Clock.tickInterval() is invoked by libxev as the slot driver. It transitively calls forkchoice.tickIntervalUnlocked which mutates slot_clock.time / slot_clock.timeSlots and runs acceptNewAttestationsUnlocked / updateSafeTargetUnlocked. These run under forkChoice.mutex (or one of its sub-locks).

If any other path on a worker thread holds forkChoice.mutex (or a lock the tick path takes inside it), the libxev tick blocks for the duration of that hold. Observable consequence on aggregators: lean_tick_interval_duration_seconds and zeam_fork_choice_tick_interval_duration_seconds both grow, slot_clock.timeSlots lags real time, and on devnet-4 we saw zeam_slot_driver_stall_fired_total > 0 with multi-second stalls (#863).
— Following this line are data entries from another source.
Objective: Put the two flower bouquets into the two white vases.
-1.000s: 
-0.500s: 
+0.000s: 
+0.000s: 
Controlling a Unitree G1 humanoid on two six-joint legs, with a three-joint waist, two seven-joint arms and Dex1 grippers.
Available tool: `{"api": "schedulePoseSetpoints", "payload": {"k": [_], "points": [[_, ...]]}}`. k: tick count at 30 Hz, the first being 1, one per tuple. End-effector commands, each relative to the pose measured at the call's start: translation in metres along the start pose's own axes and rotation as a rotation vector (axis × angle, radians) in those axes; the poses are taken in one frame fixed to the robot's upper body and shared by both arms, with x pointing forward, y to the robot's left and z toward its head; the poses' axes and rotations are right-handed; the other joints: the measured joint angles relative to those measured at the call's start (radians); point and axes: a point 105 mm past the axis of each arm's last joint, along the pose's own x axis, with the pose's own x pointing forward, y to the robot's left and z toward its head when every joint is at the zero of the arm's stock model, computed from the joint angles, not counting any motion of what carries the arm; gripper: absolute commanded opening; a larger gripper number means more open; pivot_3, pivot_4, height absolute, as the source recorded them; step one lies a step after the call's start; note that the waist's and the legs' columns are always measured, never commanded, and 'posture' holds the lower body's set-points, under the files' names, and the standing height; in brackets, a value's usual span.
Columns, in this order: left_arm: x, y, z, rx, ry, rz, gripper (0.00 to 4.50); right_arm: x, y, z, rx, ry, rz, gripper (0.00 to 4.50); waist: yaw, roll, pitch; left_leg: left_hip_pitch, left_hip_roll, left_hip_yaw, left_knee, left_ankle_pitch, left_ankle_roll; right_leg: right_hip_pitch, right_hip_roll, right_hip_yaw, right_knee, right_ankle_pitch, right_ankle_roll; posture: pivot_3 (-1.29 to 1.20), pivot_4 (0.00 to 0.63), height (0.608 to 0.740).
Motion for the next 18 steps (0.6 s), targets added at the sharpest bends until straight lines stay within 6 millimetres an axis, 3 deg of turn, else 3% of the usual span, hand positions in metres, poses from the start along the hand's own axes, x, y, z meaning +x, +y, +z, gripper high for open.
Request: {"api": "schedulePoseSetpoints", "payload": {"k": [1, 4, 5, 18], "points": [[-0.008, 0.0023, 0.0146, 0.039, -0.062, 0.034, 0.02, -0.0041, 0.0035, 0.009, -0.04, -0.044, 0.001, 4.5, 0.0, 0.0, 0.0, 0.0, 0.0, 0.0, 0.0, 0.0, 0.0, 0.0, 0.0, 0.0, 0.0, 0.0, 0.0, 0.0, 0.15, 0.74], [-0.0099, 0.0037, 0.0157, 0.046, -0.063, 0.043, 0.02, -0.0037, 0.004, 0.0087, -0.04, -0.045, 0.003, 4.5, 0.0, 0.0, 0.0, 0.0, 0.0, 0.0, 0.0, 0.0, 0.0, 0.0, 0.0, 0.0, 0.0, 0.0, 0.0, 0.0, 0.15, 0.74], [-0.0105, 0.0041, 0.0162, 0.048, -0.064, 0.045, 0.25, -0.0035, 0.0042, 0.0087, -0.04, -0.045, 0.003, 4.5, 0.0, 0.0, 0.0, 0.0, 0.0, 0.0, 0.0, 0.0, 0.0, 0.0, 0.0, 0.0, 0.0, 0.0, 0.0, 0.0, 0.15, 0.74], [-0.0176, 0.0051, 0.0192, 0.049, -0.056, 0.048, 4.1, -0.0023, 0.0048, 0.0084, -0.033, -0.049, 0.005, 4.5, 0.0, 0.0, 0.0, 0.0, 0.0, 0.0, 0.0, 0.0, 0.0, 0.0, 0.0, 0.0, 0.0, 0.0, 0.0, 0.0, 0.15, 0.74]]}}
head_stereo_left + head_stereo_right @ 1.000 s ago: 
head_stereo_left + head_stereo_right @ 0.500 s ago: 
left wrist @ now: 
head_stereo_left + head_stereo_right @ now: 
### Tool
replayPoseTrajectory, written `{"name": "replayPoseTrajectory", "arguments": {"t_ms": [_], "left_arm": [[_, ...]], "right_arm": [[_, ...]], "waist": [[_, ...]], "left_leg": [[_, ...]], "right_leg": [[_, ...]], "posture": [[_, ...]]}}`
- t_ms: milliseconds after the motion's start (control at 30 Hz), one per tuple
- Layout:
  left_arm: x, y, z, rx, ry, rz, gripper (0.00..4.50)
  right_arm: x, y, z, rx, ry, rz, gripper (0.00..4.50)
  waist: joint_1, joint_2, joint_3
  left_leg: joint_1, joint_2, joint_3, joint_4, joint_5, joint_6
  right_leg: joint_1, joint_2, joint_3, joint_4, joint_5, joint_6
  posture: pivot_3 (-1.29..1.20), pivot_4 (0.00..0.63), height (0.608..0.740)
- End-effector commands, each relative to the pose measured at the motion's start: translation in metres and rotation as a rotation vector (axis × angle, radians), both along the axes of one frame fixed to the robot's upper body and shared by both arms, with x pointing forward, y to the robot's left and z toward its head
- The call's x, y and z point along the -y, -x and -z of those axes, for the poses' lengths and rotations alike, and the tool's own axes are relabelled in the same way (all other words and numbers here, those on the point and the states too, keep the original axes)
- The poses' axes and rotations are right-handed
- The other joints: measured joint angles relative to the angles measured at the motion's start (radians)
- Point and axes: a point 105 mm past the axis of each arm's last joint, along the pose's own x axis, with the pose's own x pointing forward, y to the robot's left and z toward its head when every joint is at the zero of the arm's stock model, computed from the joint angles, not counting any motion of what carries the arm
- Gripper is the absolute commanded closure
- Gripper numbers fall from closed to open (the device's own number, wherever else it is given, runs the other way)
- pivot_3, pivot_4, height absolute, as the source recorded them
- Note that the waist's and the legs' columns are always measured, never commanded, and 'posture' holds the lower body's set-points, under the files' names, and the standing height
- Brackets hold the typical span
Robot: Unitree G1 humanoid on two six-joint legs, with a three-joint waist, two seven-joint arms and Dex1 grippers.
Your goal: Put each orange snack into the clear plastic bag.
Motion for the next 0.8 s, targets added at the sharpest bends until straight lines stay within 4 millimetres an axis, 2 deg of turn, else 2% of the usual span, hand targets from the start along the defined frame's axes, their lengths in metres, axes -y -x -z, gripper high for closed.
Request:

Recent commits removed several specific lock holders from this path:

But this has been a sequence of point fixes. There is no invariant that catches a regression: any new caller that takes forkChoice.mutex from a worker can re-introduce the stall. We need a structural rule + an audit.

Goal

Establish and enforce: no work item submitted by a tickInterval callback may wait on a lock that another (non-libxev) thread can hold for more than O(microseconds). Concretely, the libxev tick path must never block on forkChoice.mutex (or any lock acquired underneath it) while a chain-worker / Io.Threaded / libp2p-bridge thread is doing work.

Scope

  1. Audit every Clock.tickInterval callback chain.

    • Clock.tickInterval → registered OnIntervalCbWrapper.onInterval callbacks (pkgs/node/src/clock.zig:112-141).
    • In particular BeamNode.onIntervalforkchoice.onInterval (which already serializes on forkChoice.mutex).
    • Identify every lock taken from this path and the maximum hold time.
  2. Audit every non-libxev caller that takes forkChoice.mutex (or sub-locks shared with the tick path).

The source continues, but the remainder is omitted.